Where was that compassion, he laughed in the heat of flames, now?)
No. He doesn’t want to see it, not now.
“Ah, a long walk back… if only I had my horse!” Kaeya bemoans to himself, groaning exaggeratedly as he stretches in place. Truthfully, he hadn’t seen Sugarplum in years, not since Varka needed to storm off with literally every horse the knights had to offer. The cavalry team was never very big to begin with, but with no horses left Kaeya was left quite literally with no people nor any option to recruit more.
How could he recruit them with no horses?
Snorting to himself, he sets off for the long walk back. At least the sky is clear today, cloudless, and he clicks his tongue as he searches for any wisps of rain. The last time it rained here, Lumine had dragged him out to help her freeze enemies in place.
“Is that all I’m useful for?” he’d teased, then, tossing his wet hair back and barely missing her face. She stuck out her tongue and he laughed. “Freezing your enemies up to no good?” She’d smiled at him, batting away his arm with just as much playfulness.
“Hush, you’re plenty useful. And just as much up to no good yourself.”
“You think I’m up to no good?”
“Well.” She smiled. “aren’t you?”
He’d swallowed, then, freezing at her gaze. There was something knowing in it that a girl that young shouldn’t have had, a maturity and an age that betrayed her appearance, but that seeking look disappeared as quickly as it appeared in another chug of her cider.

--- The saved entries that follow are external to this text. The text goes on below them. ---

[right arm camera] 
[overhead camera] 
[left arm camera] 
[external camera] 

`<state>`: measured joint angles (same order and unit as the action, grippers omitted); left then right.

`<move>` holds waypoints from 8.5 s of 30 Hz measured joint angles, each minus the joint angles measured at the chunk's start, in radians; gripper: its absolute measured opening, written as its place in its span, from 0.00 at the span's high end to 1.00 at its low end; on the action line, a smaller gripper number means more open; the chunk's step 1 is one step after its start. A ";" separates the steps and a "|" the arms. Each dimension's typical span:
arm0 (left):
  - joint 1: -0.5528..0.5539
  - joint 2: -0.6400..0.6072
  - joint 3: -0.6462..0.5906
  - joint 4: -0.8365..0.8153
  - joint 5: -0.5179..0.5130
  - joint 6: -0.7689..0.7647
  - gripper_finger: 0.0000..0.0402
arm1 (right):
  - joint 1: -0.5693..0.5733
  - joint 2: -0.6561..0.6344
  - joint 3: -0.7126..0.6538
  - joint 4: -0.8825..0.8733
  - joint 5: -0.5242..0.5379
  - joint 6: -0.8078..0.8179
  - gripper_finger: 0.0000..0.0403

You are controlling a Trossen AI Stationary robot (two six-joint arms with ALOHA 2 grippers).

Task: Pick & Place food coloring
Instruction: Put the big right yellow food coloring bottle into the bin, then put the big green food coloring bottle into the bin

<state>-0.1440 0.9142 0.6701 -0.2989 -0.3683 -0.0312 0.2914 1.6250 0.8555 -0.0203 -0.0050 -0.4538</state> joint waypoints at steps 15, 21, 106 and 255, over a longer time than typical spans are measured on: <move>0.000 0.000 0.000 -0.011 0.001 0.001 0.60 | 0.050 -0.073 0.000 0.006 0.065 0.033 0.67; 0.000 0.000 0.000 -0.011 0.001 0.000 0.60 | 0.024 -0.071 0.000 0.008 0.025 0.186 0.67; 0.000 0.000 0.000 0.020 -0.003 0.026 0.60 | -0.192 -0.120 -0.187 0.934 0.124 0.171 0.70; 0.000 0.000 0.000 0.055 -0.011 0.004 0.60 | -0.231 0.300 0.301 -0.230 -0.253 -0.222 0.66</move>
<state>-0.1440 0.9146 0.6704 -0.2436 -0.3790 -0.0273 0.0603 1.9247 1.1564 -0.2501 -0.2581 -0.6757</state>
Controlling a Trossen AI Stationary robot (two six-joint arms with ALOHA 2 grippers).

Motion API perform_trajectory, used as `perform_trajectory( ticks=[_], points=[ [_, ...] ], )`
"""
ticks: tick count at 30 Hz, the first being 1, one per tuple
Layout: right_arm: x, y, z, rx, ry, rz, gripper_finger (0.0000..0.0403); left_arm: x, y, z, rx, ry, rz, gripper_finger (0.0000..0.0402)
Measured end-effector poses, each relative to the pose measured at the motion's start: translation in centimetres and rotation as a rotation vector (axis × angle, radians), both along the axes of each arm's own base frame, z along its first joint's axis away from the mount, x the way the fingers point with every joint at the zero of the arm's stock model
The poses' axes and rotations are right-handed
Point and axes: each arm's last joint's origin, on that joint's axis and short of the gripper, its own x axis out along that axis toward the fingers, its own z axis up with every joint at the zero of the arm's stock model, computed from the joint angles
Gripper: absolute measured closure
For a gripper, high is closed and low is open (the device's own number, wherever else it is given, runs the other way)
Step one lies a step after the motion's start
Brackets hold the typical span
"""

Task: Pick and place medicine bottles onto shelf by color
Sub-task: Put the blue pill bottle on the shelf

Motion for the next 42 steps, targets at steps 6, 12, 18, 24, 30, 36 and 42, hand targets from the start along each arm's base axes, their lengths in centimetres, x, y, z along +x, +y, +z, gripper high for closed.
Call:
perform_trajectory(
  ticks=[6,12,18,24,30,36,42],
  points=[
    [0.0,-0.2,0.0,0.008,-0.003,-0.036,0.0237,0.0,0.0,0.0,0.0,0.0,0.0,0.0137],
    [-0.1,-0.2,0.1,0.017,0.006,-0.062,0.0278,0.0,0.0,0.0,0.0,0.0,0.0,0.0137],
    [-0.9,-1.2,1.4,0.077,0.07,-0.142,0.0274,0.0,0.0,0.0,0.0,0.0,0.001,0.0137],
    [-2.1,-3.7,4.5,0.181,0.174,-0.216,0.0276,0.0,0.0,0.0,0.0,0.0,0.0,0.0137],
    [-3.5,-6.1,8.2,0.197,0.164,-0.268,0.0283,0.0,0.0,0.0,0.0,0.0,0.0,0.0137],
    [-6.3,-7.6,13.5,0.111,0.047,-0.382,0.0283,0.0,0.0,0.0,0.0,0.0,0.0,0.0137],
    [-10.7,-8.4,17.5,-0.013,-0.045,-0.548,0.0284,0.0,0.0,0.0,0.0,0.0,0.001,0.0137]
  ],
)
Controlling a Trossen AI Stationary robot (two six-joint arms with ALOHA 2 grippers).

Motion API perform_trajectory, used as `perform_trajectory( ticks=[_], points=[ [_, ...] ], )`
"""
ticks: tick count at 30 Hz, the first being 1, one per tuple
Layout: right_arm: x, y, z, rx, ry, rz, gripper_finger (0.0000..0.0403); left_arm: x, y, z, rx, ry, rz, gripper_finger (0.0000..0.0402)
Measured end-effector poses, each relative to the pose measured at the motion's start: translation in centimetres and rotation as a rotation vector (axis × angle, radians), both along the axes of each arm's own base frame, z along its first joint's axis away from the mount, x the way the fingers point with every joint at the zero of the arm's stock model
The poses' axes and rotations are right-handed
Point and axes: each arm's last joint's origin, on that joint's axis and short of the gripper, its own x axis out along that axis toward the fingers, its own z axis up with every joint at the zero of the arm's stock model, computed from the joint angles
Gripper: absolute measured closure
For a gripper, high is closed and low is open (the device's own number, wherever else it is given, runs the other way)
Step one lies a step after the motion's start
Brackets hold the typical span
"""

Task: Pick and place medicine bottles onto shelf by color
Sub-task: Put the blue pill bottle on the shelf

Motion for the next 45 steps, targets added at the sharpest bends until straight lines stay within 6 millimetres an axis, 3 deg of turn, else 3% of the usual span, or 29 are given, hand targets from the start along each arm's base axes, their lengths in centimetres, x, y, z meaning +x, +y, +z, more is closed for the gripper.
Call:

“You’d be a good Harbinger.” Conversationally. As though being compared to the Fatui was anything so simple. “Hot and up to no good.”
Dangerous, she didn’t say, a storm simmering in the clouds. Guilty, her eyes read, and furious for how much it weighed on him. Loving and cold, just like the archon who granted him his Vision. She smiled and he smiled back.
“I wouldn’t kick Venti in the stomach.” Venti, not Barbatos, not anymore, and was it so bad, really, that Kaeya liked him better that way?
“Maybe not. You’re more like Childe.”
“Childe?”
“Tartaglia,” Lumine clarified, “he smiles too much too.”
“You wound me,” Kaeya laughed, and chugged the last of his drink in hopes it’d cloud up his ringing mind. What Lumine didn’t know, couldn’t know, was that Kaeya had known Tartaglia. Had met the man in an investigation into the Balladeer lingering near Mondstadt, had spoken to him in an exchange, and had known, then, that they weren’t the same at all.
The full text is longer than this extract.